Assistenti: Domenico Lacalamita (sez. Bari) – Stefano Viola (sez. Bari)

Reti: 28′ pt Insigne (R), 31′ pt Moro, 37′ pt Negro (S).

Ammoniti: Trevisan, Pestrin (S), Ammirati, Armellino, Cirillo (R)

Espulso: 46′ st Cirillo (R)

Angoli: 7 – 5

Recupero: 3′ st

Spettatori: 10156

 

Alla Salernitana bastano sei minuti per ribaltare il risultato e chiudere la gara, conquistando l’intera posta in palio. Tutto succede nel primo tempo, dopo che i granata visibilmente sulle gambe e a corto di idee, avevano regalato circa mezz’ora al fanalino di coda Reggina. Per 30’ minuti in campo non si è vista nessuna differenza tecnica, soprattutto non si sono notati gli oltre 40 punti di distacco che ci sono tra le due squadre. Alla vigilia poteva sembrare un testa-coda scontato, ma la Reggina alla disperata ricerca di punti, ed un tasso tecnico decisamente buono, soprattutto in avanti, ha messo in seria difficoltà la formazione di Menichini.
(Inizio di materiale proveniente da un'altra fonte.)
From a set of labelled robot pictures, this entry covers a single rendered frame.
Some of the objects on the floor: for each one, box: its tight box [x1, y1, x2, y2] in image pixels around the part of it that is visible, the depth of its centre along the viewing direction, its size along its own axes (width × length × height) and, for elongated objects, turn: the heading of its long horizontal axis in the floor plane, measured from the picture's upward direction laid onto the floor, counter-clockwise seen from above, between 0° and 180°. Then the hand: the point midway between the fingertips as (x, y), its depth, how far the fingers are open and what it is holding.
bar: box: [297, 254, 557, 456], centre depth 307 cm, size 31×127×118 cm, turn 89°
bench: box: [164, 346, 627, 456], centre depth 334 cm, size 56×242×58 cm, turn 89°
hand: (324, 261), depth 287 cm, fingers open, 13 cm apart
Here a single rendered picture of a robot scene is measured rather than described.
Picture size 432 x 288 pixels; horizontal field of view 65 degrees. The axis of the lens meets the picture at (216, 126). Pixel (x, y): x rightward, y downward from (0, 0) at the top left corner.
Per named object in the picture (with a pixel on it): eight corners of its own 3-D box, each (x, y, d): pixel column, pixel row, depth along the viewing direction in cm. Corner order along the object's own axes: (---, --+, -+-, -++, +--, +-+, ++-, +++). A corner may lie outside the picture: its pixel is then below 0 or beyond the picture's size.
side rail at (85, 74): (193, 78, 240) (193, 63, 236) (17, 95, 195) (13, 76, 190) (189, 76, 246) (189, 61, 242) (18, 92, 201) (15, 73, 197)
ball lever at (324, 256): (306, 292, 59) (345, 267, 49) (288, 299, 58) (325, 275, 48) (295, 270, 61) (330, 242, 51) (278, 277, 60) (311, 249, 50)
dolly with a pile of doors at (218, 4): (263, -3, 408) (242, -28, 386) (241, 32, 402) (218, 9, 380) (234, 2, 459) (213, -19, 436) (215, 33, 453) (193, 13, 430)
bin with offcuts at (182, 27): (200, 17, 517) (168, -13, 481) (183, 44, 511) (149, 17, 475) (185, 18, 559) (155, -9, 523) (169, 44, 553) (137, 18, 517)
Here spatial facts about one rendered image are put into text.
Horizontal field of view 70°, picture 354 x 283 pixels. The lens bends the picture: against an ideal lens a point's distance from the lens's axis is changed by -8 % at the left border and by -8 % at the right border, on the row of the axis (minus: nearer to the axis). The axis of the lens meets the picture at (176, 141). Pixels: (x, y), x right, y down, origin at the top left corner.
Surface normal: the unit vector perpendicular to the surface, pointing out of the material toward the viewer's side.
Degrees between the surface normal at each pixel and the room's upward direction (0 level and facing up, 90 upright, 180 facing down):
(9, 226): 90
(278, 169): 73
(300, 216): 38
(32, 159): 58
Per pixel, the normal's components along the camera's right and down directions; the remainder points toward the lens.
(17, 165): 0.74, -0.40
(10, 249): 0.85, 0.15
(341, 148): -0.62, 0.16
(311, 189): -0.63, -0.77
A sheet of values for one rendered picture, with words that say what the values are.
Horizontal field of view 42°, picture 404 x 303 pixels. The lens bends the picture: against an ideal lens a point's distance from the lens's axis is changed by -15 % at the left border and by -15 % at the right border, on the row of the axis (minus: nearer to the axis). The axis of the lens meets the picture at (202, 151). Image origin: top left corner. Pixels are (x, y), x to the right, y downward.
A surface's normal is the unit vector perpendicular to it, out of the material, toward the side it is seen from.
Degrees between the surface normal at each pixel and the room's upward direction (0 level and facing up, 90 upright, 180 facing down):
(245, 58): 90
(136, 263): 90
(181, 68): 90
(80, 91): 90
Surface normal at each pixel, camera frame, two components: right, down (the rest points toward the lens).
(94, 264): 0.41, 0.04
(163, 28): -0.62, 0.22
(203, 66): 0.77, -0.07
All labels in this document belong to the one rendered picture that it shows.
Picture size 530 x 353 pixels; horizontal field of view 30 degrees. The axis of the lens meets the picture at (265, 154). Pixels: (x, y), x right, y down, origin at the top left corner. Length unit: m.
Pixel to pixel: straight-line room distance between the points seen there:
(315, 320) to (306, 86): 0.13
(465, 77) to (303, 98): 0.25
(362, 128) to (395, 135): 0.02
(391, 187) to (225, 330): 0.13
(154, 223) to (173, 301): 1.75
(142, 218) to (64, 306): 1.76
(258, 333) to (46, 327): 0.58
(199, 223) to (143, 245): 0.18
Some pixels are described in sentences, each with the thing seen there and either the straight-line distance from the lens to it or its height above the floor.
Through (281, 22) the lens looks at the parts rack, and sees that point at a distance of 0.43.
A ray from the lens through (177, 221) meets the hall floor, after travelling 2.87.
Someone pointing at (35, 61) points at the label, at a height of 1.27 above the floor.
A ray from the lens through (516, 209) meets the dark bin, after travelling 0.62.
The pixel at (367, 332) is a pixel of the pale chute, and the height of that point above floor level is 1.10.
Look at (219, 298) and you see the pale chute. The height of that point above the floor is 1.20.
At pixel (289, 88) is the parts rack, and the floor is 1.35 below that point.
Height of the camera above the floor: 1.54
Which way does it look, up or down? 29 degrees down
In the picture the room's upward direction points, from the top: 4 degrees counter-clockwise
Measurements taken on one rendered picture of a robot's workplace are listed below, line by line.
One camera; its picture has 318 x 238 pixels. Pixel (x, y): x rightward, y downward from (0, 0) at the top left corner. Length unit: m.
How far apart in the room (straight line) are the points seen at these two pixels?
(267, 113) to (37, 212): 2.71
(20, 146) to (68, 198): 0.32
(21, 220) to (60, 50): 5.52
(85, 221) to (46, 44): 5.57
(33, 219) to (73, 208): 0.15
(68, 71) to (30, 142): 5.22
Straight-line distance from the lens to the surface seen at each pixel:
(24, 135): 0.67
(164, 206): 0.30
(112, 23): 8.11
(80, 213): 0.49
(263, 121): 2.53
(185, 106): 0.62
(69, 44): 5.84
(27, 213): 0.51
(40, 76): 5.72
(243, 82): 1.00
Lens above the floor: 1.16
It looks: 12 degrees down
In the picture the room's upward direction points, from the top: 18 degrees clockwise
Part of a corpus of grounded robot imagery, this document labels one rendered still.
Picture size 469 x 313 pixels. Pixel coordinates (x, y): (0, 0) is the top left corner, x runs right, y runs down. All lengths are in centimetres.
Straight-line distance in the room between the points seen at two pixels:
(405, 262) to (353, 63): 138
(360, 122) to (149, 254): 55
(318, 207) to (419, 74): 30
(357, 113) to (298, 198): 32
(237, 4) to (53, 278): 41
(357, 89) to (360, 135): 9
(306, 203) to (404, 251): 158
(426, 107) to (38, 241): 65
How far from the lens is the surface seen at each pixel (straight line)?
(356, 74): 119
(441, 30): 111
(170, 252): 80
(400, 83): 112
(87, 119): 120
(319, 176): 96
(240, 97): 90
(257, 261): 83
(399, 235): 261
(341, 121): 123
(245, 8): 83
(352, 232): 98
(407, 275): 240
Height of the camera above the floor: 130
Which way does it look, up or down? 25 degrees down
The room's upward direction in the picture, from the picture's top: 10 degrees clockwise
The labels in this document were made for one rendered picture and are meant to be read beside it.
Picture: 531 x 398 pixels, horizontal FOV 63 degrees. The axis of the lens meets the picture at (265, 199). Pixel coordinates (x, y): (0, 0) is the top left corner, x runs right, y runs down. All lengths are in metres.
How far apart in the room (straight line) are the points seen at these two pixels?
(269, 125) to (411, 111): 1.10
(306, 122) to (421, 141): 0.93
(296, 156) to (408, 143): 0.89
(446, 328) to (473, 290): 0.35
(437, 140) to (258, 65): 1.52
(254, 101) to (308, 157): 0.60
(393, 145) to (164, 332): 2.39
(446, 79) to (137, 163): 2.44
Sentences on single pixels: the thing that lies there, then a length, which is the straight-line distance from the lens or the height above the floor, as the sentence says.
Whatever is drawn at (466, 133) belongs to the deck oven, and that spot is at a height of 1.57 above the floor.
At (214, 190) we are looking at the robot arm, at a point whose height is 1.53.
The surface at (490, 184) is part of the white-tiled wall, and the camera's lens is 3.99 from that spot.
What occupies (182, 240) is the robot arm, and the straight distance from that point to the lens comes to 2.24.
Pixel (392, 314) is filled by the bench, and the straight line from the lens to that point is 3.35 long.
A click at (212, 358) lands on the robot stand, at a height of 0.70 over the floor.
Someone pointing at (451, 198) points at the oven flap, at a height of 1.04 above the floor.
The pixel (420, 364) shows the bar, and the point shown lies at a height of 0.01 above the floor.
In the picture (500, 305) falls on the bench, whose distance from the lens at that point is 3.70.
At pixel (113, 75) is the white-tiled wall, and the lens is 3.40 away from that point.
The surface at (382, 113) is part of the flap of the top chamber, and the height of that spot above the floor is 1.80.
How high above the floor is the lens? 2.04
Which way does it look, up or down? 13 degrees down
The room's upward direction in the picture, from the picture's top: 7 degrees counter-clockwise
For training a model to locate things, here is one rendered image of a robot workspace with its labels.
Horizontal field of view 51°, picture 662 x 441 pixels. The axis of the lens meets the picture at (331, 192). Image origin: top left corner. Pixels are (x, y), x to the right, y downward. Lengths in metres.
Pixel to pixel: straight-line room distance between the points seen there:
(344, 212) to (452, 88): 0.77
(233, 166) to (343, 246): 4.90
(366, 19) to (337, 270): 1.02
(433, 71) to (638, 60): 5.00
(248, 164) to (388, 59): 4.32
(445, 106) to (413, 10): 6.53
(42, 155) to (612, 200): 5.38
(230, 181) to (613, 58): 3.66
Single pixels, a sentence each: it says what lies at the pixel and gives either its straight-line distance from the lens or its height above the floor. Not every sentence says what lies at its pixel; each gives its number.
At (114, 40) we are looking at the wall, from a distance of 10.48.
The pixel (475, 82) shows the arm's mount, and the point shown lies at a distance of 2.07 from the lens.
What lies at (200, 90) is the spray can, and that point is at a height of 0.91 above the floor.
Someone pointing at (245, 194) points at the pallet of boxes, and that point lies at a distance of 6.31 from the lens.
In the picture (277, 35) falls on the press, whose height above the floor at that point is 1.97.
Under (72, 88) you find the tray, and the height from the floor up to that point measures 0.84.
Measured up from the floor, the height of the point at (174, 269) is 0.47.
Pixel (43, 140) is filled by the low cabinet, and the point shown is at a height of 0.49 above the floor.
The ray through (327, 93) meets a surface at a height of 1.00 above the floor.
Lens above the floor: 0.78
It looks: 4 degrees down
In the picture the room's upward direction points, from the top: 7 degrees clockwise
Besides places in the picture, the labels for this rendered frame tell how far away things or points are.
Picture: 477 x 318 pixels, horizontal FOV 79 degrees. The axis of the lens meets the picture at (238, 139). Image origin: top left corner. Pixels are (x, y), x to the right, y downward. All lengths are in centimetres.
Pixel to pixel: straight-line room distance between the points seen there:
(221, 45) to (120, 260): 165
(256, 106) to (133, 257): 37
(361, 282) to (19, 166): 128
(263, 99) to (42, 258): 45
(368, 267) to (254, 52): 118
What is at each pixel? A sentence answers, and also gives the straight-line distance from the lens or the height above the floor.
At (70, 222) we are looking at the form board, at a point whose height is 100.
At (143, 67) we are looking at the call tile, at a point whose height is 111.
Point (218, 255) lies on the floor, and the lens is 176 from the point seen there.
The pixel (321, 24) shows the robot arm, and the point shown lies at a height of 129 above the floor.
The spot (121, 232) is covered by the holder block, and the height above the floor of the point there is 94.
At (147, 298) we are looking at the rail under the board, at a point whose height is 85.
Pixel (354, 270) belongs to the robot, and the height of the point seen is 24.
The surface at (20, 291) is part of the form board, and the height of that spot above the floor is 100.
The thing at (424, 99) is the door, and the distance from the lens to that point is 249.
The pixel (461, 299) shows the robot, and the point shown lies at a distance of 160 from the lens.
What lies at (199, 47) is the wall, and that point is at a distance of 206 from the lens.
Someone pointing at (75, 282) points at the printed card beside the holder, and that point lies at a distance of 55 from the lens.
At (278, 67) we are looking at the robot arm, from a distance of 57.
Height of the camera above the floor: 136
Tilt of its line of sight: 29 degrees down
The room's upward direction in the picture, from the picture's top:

Lo schiaffo di Insigne al 28’ minuto di gioco, abile ad approfittare di un errore in disimpegno di Trevisan e superare Gori in uscita, ha però svegliato i granata dal torpore iniziale, e da quel momento Negro e compagni hanno iniziato a macinare gioco. Sono bastati, poi, solo sei minuti per ribaltare il risultare, passando da 0 a 1 a 2 a 1. Ad aprire le danze ci ha pensato Moro, con un bolide dalla distanza che ha trafitto Kovacsik, letteralmente impietrito. Un minuto più tardi Negro tenta di imitare il compagno concludendo dal limite dell’area, ma il suo tiro si perde di poco sul fondo. L’appuntamento con il gol per il bomber salentino è solo rimandato di qualche minuto. E’ il 37’ quando il numero undici, raccoglie un cross perfetto di Calil, e dopo aver superato un avversario, piazza la zampata vincente, nell’angolino alla sinistra della porta difesa da Kovacsik, che riesce solo a sfiorare il pallone. Il primo tempo si chiude senza nessun’altra emozione. La ripresa vede scendere in campo una Salernitana molto più attenta, che amministra il vantaggio, grazie al possesso palla e a fraseggi stretti. I granata non rischiano mai nulla, anzi in qualche occasione provano anche ad affondare con delle ripartenze, il colpo che potrebbe chiudere la gara. Nel finale, complice la stanchezza, la Reggina viene fuori, creando qualche timida occasione. La Salernitana, però, regge bene l’urto e conduce in porto un’altra vittoria, che consente agli uomini di Menichini di riportare il Benevento, vittorioso in casa con la Paganese, al secondo posto, tenendolo sempre a due punti di distanza.